- [Problem to solve]: Can you pull out each line of the data below that includes the word "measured"?

- [Supplied data]:
+--

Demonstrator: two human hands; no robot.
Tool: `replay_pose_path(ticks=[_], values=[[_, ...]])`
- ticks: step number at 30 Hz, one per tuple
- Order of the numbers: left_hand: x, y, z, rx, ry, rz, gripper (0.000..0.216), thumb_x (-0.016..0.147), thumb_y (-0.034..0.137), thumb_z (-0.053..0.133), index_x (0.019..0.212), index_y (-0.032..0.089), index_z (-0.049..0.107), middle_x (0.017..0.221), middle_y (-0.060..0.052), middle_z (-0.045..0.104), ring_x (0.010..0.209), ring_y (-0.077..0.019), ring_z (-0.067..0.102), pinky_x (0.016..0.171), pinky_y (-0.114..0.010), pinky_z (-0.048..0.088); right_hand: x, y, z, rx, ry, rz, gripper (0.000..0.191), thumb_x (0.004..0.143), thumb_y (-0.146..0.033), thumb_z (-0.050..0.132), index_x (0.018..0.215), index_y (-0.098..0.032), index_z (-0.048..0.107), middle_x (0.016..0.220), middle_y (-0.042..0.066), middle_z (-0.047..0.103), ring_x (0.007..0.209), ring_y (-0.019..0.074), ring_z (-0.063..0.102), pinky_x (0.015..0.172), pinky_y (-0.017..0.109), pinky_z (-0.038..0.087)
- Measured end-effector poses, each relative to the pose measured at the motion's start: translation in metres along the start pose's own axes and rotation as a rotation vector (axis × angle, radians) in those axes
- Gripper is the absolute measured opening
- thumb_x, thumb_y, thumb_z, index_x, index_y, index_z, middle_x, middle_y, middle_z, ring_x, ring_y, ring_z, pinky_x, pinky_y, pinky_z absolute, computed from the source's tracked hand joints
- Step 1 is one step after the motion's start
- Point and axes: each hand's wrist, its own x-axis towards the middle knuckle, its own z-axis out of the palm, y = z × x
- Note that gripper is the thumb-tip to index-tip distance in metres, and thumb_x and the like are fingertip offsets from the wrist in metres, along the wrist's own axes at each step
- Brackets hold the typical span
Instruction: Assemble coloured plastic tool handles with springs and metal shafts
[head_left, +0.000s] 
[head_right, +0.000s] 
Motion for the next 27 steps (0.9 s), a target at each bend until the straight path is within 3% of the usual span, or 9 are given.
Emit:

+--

- [Solution for this exercise]:
- Measured end-effector poses, each relative to the pose measured at the motion's start: translation in metres along the start pose's own axes and rotation as a rotation vector (axis × angle, radians) in those axes
- Gripper is the absolute measured opening

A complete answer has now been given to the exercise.